= Beginning of Section =

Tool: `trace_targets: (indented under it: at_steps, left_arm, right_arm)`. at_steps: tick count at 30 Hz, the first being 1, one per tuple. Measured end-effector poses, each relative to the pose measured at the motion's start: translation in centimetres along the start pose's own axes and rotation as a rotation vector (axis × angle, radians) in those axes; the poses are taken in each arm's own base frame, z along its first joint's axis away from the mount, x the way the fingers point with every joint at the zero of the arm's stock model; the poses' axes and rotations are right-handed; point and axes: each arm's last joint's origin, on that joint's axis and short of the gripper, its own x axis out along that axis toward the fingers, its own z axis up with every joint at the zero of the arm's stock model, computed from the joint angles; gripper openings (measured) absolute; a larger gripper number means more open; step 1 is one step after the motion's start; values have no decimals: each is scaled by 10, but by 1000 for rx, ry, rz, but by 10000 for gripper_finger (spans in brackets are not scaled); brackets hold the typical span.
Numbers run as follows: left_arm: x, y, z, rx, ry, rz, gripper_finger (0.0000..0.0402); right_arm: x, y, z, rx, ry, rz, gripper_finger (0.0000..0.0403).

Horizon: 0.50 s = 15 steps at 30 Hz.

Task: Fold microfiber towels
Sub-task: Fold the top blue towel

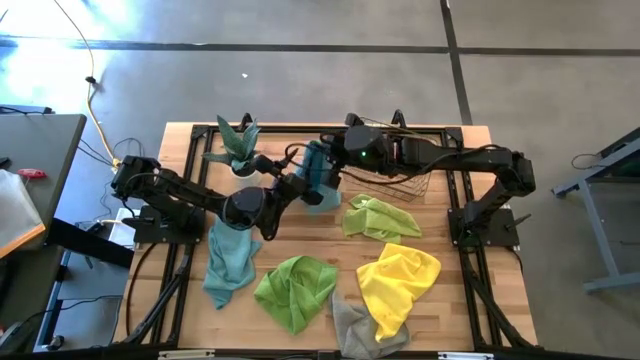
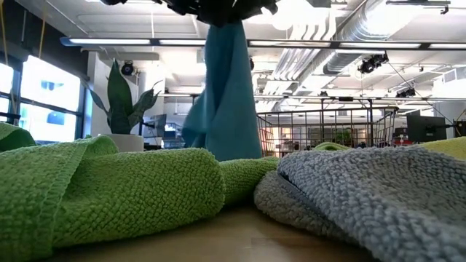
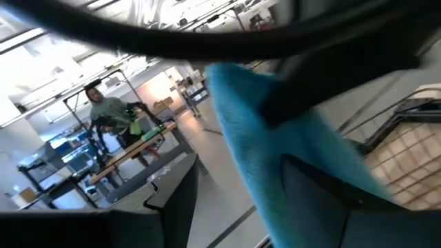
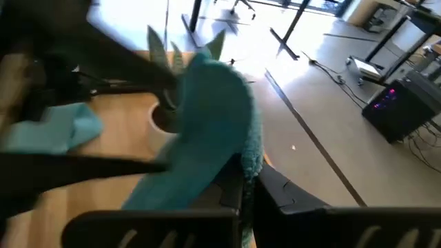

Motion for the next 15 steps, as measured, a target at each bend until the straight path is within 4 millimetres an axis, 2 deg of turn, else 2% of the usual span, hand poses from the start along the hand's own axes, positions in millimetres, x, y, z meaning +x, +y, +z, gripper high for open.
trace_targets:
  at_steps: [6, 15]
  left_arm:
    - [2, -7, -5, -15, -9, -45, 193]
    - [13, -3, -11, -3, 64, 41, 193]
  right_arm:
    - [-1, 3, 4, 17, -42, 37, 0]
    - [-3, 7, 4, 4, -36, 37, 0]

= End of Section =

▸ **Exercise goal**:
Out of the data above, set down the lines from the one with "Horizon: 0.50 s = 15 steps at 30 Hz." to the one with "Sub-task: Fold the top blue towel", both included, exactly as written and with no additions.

▸ **Result of the task**:
Horizon: 0.50 s = 15 steps at 30 Hz.

Task: Fold microfiber towels
Sub-task: Fold the top blue towel

The required output has now been supplied.